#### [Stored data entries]
►

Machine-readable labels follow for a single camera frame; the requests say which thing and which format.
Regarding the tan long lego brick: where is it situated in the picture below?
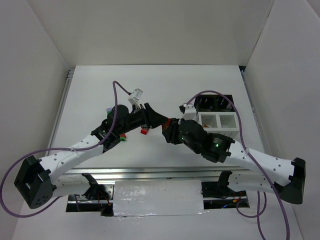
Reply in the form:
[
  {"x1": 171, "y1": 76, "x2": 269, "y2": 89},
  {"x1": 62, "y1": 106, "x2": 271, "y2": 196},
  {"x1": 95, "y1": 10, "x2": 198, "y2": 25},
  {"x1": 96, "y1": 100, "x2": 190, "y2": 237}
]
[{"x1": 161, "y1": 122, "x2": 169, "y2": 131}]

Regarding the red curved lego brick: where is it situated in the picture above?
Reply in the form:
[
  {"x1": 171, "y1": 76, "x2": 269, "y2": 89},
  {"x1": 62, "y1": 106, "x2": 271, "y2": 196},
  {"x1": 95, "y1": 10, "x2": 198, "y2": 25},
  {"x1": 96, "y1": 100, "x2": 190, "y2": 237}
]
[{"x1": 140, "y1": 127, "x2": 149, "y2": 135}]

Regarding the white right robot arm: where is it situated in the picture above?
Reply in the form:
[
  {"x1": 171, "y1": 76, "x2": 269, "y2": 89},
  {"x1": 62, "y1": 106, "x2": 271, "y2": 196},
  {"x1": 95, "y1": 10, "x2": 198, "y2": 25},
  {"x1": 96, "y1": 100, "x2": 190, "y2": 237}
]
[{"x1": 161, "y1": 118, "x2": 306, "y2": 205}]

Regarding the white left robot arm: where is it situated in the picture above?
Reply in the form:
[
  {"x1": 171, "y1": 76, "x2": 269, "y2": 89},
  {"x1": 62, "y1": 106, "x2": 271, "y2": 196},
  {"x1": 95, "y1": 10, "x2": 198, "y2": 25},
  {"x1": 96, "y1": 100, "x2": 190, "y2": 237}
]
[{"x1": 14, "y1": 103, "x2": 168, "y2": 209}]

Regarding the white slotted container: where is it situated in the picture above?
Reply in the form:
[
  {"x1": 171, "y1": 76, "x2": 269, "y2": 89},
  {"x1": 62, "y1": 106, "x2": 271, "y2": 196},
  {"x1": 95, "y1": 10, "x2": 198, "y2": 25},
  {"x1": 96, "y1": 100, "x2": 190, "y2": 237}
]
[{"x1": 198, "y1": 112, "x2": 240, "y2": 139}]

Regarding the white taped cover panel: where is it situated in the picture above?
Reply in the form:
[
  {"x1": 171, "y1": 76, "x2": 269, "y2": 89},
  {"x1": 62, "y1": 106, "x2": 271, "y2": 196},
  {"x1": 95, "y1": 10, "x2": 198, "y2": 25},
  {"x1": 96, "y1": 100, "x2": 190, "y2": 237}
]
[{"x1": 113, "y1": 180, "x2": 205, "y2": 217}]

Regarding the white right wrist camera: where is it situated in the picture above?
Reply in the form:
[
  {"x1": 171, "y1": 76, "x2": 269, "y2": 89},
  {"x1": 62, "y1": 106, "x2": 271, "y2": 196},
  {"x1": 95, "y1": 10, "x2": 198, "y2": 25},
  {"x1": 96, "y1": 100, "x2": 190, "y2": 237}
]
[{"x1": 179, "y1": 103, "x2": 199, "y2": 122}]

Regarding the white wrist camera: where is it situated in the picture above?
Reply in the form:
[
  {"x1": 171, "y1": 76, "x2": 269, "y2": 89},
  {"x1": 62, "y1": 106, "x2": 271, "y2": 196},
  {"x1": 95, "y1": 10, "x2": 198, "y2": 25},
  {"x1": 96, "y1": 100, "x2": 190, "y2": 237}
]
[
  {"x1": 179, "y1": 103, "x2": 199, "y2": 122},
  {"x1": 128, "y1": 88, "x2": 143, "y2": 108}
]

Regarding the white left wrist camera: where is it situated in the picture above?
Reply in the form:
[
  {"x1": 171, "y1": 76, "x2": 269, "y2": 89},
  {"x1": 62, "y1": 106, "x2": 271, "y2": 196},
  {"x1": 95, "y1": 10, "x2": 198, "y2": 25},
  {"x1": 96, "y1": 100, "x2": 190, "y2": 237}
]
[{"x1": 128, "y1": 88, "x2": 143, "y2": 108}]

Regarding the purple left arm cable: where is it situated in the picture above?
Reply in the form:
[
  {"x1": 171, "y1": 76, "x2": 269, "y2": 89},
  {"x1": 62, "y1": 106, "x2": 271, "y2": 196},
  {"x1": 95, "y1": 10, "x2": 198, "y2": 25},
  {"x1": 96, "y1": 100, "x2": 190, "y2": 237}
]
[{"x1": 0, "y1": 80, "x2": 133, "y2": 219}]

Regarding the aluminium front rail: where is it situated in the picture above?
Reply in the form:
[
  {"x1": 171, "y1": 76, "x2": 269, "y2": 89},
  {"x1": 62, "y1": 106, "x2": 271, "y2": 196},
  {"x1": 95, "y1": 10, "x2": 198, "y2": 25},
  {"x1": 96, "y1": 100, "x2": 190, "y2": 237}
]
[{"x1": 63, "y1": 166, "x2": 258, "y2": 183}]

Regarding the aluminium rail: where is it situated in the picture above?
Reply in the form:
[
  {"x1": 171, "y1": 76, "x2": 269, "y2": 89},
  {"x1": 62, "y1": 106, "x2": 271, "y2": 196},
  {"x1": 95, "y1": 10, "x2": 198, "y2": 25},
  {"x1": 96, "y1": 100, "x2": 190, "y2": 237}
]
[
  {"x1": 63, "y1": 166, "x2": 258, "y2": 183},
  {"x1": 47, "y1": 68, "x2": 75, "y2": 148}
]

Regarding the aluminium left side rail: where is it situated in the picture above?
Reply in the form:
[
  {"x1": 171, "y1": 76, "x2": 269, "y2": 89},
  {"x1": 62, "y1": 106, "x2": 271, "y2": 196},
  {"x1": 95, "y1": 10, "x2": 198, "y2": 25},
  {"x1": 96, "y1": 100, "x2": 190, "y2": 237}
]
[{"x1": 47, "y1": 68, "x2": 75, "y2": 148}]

◄
►

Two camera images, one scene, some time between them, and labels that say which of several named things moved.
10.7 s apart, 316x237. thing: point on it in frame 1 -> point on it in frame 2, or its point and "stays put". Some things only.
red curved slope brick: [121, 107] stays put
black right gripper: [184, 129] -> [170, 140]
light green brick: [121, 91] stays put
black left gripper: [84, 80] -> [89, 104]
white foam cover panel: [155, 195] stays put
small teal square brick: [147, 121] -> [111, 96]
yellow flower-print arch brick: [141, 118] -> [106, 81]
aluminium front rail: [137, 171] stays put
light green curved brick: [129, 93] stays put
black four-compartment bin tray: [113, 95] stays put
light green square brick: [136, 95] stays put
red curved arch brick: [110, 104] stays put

◄
►

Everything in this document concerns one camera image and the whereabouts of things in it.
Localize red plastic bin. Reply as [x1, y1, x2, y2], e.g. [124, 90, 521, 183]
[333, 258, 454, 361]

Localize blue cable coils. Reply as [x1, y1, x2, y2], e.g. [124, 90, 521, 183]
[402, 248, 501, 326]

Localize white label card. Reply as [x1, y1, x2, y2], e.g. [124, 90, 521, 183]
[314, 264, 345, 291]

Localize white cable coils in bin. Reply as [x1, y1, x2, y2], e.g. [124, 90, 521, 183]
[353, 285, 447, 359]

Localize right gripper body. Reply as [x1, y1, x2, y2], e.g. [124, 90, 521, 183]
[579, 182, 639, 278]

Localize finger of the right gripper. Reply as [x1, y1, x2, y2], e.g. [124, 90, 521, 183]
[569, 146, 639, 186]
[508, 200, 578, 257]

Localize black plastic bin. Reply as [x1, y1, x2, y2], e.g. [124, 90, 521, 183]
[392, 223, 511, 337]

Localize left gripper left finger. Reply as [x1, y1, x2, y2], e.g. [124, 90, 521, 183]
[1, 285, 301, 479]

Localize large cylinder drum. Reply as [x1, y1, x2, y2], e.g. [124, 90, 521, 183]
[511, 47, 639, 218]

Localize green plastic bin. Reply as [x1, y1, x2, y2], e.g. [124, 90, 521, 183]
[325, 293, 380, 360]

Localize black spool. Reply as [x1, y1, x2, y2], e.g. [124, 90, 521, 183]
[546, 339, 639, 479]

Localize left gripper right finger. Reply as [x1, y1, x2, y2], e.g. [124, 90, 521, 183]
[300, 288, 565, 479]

◄

#### [WHAT NEEDS TO BE DONE]
Scan the entries above for the line containing "yellow flower-print arch", and copy it and all lines after it exactly, down to and including the line containing "red curved arch brick: [110, 104] stays put".

#### [RESPONSE TO THE TASK]
yellow flower-print arch brick: [141, 118] -> [106, 81]
aluminium front rail: [137, 171] stays put
light green curved brick: [129, 93] stays put
black four-compartment bin tray: [113, 95] stays put
light green square brick: [136, 95] stays put
red curved arch brick: [110, 104] stays put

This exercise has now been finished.